You can use the embeddings extracted already here.
If you want to extract embeddings yourself, you can run the following commands:
- To extract token embeddings of bert-base model or any local fine-tuned models, run python3 code/generate_embeddings_bert.py <PATH_TO_MODEL_CONFIG> <CORPUS> <TARGET_WORDS> <OUTFILE>
  - <PATH_TO_MODEL_CONFIG> is the path to the model config. The config specifies model name or (finetuned) model path, embedding size and desired last n layer(s) for extraction. In this paper, we simply extracted the embeddings from the top layer (n=1). All model configs can be found in code/model_config.
  - <CORPUS> is the directory of the corpus. We use the English dataset from SemEval-2020 Task 1: Unsupervised Lexical Semantic Change Detection. It can be downloaded from here.
  - <TARGET_WORDS> is the path of desired words for detection. We use the default 37 words in SemEval-2020 Task 1. It can be found in the data/target_nopos.txt in this repo.
  - <OUTFILE> is the path to store your embeddings files.

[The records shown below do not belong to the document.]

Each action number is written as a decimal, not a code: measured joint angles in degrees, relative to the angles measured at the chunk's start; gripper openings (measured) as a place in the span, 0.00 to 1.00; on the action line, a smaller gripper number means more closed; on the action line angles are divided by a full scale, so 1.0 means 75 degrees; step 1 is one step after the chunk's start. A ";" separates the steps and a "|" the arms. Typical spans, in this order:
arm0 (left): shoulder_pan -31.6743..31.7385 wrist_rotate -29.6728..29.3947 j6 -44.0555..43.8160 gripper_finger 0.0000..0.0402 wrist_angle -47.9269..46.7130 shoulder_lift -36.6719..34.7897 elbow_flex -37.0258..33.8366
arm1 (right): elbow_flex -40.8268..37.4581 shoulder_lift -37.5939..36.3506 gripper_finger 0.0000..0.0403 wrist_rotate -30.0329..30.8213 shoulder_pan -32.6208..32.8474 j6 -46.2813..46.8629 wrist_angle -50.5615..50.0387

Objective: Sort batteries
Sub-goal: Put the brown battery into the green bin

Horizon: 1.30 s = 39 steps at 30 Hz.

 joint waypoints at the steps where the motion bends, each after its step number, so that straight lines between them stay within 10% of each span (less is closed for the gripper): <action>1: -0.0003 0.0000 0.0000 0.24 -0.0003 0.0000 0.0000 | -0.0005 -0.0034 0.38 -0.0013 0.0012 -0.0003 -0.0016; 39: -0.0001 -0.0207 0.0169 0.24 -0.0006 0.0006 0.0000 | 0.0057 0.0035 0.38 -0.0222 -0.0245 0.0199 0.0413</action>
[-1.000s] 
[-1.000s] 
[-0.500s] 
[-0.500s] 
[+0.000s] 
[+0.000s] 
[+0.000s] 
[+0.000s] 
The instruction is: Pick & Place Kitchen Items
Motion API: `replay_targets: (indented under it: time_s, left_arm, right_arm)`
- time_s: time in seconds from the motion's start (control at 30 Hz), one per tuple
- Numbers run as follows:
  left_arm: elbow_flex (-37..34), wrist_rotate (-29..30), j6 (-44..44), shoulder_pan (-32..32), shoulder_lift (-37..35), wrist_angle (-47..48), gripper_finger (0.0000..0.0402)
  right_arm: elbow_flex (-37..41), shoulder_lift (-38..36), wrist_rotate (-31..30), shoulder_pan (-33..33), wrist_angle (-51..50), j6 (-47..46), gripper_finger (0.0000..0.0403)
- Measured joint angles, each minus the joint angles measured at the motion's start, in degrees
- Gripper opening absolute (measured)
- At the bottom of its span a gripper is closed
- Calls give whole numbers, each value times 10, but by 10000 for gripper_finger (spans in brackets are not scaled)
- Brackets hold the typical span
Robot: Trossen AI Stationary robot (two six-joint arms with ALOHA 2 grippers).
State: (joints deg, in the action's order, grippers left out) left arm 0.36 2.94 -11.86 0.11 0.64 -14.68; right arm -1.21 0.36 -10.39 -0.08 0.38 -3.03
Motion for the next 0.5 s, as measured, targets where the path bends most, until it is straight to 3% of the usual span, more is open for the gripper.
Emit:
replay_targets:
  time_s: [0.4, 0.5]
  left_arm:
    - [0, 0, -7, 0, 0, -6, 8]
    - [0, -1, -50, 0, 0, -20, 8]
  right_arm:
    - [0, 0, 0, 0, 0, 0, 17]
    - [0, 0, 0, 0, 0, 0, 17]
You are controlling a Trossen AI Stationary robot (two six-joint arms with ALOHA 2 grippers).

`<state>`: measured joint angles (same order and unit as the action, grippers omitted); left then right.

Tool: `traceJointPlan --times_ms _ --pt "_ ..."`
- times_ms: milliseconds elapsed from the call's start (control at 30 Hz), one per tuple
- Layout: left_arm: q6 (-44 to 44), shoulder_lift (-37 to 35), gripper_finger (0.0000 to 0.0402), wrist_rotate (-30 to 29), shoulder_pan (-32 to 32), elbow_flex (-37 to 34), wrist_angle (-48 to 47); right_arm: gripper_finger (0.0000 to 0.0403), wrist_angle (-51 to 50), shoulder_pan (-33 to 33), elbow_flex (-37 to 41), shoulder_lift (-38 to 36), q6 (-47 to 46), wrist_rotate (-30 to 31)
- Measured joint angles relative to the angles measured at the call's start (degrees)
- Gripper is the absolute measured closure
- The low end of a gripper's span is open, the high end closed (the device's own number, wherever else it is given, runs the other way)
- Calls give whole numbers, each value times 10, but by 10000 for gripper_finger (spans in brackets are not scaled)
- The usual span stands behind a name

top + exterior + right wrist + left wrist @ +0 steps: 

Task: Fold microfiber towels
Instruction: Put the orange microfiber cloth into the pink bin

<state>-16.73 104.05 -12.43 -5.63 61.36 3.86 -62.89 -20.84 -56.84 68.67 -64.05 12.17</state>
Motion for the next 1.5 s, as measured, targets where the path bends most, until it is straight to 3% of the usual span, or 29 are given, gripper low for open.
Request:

  - An example of usage can be: python3 code/generate_embeddings_bert.py code/model_config/bert_base data/corpus1/token data/target_nopos.txt embeddings/embeddings.npz (You need to download the corpus file and put them into the data file first.)
- To extract token embeddings of adapter models, run python3 code/generate_embeddings_adapter.py <PATH_TO_ADAPTER_CONFIG> <PATH_TO_MODEL_CONFIG> <CORPUS> <TARGET_WORDS> <OUTFILE>
  - <PATH_TO_ADAPTER_CONFIG> is the path to the adapter config. The file specifies the adapter name and source. e.g. AdapterHub/bert-base-uncased-pf-cola hf (Please use the hf version of adapters in order to avoid loading errors). All adapter configs can be found in code/adapter_config.
  - <PATH_TO_MODEL_CONFIG> is the same as describe above. You can also change the model to your own fine-tuned one by specifying the model path.
  - e.g. python3 code/generate_embeddings_adapter.py code/adapter_config/nli code/model_config/bert_base data/corpus1/token data/target_nopos.txt embeddings/embeddings.npz
- These scripts produce npz archives containing numpy arrays with token embeddings for each target word in a given corpus.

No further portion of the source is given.